The premise of the Tetragrid is, at least on the face of it, simple. “Since I’m really into geometric patterns, I wanted to use this circuit to make an ode to aperiodic geometry,” explains Scampa of the module. “Say hi to the first magnetic board gate sequencer.” The Tetragrid’s interface consists of a geometric shape (specifically a two‑dimensional visualisation of a polytope cross section, if you’re interested) with six outputs. Each one of the shape’s constituent triangles is connected to a ‘cell modulation node.’ Applying any number of conductive elements (like fingers) to various points on the module’s conductive surface creates connections between those circuits, resulting in flurries of trigger combinations from the various outputs.
The Tetragrid is inspired by two other veritable synthesist‑philosophers: its magnetic matrix design by Meng Qi and its circuitry by Peter Blasser, aka Ciat Lonbarde. Blasser, in his rather brilliant thesis ‘Stores At The Mall’, describes his ‘Rolz‑5’ design as a “free‑jazz drum machine”, and I can think of no better description of the Tetragrid. It’s quasi‑random — but not fully random. And there its major strength lies. Erratic and unpredictable in the first instance, the Tetragrid soon settles into an odd sort of consistency; it creates looped phrases of gates that transcend the bounds of time signature, rhythm and tempo to play by no rules but its own. Key to this consistency is the ability to place magnetic, pawn‑like metal ‘pins’ on the surface of the module, keeping those delicate cross‑connections in place. One must choose their moves carefully, since even a small adjustment or inconsistency can send the gate patterns into all kinds of varied madness. As one spends time with it, rhythmic motifs begin form and can be adjusted. It really is, in Peter Blasser’s words, free jazz.

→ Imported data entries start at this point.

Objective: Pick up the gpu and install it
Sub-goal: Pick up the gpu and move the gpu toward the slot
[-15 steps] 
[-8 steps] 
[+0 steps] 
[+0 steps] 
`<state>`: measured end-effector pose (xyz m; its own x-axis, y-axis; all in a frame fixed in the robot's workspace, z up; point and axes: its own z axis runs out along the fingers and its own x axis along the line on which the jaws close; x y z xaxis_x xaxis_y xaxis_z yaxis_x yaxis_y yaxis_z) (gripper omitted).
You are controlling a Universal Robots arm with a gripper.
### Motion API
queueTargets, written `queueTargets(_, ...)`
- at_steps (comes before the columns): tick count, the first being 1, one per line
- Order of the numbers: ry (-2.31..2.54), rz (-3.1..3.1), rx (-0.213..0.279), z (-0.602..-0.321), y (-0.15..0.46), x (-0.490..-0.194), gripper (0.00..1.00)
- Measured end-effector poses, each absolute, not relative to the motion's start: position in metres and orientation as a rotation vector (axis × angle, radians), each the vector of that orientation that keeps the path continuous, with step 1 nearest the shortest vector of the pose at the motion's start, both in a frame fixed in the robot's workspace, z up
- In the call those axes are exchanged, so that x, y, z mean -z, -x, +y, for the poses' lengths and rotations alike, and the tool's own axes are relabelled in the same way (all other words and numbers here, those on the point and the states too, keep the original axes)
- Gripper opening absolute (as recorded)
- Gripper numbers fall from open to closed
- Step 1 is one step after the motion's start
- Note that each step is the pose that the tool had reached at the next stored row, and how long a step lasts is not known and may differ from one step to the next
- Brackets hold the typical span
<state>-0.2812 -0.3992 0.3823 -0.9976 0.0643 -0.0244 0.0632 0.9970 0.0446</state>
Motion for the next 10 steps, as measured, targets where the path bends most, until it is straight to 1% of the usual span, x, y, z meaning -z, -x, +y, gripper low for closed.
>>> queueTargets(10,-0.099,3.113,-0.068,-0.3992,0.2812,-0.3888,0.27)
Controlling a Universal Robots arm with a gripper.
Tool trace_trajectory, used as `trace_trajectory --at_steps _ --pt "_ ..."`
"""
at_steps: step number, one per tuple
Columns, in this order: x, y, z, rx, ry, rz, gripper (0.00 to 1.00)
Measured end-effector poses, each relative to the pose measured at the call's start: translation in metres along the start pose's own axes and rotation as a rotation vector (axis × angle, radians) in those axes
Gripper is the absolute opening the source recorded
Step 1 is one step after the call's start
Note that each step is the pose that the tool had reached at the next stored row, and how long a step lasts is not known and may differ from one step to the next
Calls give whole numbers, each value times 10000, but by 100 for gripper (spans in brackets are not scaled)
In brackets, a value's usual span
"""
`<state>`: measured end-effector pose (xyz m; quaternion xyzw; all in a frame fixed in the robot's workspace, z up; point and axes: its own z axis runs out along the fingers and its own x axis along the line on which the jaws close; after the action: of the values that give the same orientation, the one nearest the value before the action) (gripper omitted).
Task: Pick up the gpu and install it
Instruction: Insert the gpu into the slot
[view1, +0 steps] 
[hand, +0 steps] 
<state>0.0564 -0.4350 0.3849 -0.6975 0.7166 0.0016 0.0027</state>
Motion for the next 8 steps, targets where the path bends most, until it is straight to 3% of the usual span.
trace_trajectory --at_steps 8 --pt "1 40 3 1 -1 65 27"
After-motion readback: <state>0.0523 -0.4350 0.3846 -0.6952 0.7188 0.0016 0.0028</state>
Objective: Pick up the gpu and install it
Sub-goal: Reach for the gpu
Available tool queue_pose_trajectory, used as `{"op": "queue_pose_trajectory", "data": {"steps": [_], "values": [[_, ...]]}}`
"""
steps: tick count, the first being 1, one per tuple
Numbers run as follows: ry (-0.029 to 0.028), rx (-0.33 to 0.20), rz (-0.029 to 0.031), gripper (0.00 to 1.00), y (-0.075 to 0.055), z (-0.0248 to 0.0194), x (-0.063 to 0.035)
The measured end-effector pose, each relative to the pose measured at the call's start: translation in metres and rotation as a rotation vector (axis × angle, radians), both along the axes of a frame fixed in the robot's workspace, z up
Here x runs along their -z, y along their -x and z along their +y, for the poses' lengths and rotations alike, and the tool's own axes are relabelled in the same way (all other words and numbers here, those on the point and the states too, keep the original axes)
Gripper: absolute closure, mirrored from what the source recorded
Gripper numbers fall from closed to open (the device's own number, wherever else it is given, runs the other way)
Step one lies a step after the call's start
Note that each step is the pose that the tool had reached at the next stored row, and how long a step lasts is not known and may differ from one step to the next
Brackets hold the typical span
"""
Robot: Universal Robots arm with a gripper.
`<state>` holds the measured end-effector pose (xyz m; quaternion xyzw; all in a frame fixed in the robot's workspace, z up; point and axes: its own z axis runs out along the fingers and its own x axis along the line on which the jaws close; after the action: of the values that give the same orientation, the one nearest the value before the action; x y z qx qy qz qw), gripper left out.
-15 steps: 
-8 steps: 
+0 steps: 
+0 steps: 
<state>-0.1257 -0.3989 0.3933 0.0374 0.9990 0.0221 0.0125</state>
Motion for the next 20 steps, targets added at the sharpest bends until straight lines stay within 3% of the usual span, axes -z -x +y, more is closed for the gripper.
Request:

I daresay this has the potential to change the game somewhat when it comes to controlling various elements in your system, and perhaps even aspects of your approach itself. Suffice to say, a vast majority of Eurorack sequencers, clock dividers and function generators encourage an ostensibly gridded, regularised approach. While there are no shortage of random voltage sources to choose from as well, there aren’t many modules out there that successfully work in between those two extremes, to say the least. Of course, it isn’t difficult to fetter the Tetragrid into the context of a more conventional tempo or rhythm with the help of a few VCAs and clock‑sync’ed gates; in this respect I found it highly enjoyable to weave elements of regularity and chaos into system‑wide patches, from subtle ‘slop’ around more locked rhythms to bursts of gates at certain points in my sequence. Usefully, two of the Tetragrid’s outputs have pots to control their tempo, so there’s the potential for some broad‑stroke adjustment if needed.
It’s difficult to fully adjudicate when it comes to the Tetragrid, because there simply isn’t much to compare it to. One query is to do with its conductive surface’s durability: sliding the metal pins around it resulted in some visible wear after a while, though this didn’t seem to affect its functionality. Occasionally I found myself unable to achieve a regular workflow, moving pieces around its surface more or less at random and often unable to repeat ideas. Overall, though, it receives a whole‑hearted endorsement from me. It’s playful, philosophical, creative and uncontrollable in all the right ways; all the things that make Eurorack great. Do read Peter Blasser’s thesis if you want to learn more about Rolz and the Tetragrid’s concept, and a visit to the Manifold Research Centre website is worth it just for literature. Hail the donut.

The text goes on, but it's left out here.